What is required: Find and return every line of the data that contains the word "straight".

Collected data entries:
========================

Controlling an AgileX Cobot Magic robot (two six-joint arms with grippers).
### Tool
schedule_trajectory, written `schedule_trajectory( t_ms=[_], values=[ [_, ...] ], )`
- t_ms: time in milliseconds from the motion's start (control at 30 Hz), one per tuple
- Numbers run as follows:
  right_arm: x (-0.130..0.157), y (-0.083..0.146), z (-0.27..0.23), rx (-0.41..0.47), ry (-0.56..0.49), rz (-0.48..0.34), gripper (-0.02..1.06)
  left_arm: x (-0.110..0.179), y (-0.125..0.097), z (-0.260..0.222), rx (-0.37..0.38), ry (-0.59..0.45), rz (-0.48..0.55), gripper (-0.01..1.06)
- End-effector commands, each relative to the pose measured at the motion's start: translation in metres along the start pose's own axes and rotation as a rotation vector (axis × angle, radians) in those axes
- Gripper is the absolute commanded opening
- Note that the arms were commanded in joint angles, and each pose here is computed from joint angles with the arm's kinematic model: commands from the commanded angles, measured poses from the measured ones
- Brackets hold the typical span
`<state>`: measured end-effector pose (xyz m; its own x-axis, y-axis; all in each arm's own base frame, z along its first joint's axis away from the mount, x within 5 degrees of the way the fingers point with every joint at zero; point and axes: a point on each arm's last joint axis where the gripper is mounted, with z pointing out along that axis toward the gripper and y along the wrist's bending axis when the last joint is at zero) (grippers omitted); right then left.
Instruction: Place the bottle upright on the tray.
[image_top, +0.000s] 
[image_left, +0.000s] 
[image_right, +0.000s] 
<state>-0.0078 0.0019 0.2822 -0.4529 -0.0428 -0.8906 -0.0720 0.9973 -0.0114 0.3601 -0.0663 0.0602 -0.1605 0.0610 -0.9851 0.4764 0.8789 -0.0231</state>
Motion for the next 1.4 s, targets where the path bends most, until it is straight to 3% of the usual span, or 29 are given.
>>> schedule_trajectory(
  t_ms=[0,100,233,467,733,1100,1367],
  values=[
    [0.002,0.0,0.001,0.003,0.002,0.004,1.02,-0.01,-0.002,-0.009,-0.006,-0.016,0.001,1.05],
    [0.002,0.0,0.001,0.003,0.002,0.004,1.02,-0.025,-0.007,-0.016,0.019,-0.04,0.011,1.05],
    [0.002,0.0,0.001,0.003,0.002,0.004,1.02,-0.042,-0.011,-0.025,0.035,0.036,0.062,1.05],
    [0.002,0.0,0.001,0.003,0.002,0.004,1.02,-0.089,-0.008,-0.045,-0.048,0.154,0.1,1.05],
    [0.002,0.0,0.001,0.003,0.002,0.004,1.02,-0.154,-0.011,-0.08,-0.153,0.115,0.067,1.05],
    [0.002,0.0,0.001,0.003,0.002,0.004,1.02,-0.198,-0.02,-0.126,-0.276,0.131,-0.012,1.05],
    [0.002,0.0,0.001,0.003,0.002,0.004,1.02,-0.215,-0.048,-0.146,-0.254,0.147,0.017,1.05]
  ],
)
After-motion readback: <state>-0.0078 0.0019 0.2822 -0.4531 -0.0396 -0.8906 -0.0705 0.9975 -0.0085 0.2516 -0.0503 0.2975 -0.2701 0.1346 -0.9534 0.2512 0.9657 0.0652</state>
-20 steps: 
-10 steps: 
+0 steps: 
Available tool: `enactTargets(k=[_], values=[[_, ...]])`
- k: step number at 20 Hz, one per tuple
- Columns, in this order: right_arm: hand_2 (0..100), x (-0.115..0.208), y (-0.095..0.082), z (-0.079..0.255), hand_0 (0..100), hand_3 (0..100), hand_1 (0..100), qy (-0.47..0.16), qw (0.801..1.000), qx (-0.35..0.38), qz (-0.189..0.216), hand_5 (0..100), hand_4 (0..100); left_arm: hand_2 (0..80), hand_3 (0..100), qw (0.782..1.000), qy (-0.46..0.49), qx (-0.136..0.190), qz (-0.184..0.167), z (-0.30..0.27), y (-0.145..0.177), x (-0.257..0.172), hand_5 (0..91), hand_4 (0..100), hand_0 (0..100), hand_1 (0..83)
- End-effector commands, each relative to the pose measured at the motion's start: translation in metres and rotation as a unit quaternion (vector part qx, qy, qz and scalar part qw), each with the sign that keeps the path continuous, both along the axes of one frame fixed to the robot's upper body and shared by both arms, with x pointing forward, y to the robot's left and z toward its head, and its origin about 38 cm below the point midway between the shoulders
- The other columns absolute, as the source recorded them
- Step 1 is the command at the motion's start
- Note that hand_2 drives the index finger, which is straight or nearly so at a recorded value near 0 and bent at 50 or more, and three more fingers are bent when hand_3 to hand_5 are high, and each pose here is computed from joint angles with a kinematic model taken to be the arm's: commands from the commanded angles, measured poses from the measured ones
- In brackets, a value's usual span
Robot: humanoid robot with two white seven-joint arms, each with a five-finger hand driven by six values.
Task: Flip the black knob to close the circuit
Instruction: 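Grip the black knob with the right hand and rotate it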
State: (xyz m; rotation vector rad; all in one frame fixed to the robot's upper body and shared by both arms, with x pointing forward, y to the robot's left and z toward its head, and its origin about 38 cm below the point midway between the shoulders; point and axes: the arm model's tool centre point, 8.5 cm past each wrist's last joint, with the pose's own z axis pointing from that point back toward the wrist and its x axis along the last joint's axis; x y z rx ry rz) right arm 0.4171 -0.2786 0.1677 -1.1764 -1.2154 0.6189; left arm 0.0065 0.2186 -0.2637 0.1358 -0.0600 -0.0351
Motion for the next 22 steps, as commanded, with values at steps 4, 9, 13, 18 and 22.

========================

Task solution:
Motion for the next 1.4 s, targets where the path bends most, until it is straight to 3% of the usual span, or 29 are given.
- Note that hand_2 drives the index finger, which is straight or nearly so at a recorded value near 0 and bent at 50 or more, and three more fingers are bent when hand_3 to hand_5 are high, and each pose here is computed from joint angles with a kinematic model taken to be the arm's: commands from the commanded angles, measured poses from the measured ones

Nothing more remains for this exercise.